#### ACTION ITEM
Go through the data and copy each line where the word "bottle" shows up.

━━━━━ RECORDS SUPPLIED ━━━━━

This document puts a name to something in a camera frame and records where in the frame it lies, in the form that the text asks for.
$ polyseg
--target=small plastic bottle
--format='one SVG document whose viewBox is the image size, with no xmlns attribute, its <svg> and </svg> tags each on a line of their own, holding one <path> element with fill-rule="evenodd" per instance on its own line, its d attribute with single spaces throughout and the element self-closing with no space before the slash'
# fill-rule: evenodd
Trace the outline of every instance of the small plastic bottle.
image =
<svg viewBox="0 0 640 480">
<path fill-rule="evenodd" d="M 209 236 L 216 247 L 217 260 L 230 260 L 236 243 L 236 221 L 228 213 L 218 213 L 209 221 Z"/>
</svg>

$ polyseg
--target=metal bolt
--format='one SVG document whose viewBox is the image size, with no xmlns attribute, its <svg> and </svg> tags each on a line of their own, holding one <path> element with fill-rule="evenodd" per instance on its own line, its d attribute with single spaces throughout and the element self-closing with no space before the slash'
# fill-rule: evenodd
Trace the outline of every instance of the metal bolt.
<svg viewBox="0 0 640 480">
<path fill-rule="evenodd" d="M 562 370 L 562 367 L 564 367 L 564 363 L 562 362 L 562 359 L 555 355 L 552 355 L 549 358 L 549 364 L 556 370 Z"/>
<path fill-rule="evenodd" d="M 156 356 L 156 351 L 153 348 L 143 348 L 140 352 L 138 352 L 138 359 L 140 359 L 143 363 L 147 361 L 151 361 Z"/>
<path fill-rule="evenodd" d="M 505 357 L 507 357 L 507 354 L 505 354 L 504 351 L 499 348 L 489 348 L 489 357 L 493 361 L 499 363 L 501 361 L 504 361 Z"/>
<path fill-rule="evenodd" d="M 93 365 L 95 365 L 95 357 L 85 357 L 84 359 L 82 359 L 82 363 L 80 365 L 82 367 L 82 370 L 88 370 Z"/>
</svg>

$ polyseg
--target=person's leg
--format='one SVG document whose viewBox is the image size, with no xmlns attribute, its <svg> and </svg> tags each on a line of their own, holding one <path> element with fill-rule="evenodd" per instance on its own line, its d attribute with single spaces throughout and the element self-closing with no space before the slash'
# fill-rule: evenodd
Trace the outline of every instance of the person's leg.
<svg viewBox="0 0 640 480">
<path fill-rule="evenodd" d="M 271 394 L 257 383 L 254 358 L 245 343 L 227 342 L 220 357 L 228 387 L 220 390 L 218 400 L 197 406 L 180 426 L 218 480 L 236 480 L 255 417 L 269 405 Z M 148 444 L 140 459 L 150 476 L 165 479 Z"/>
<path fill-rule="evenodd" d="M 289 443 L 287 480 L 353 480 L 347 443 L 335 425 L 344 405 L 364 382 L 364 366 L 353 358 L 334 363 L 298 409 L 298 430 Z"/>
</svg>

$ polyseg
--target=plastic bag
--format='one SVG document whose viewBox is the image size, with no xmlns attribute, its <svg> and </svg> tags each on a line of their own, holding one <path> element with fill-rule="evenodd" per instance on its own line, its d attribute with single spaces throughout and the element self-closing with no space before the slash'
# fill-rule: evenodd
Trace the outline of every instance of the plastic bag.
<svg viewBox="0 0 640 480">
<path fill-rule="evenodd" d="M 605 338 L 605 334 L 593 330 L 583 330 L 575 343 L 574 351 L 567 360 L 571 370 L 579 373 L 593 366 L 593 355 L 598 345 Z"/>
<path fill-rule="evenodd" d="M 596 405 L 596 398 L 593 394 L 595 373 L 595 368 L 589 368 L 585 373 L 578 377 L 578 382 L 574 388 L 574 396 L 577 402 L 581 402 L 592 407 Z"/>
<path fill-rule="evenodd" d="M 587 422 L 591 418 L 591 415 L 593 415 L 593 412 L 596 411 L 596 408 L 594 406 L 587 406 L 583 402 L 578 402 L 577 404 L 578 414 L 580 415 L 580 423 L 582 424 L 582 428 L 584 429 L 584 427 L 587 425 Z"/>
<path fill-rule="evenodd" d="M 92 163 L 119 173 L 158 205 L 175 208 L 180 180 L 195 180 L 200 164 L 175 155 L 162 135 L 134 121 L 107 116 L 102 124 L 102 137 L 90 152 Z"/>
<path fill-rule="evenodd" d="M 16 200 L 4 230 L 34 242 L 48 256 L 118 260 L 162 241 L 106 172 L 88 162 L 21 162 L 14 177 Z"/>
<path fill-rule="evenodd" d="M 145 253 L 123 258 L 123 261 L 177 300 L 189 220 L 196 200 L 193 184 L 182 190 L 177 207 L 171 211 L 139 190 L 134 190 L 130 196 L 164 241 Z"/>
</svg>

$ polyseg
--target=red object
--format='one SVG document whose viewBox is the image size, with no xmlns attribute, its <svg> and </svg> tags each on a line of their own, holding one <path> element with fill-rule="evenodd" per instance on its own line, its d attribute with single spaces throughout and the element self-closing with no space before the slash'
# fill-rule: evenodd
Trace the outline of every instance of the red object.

━━━━━

#### RESULT BELOW
--target=small plastic bottle
Trace the outline of every instance of the small plastic bottle.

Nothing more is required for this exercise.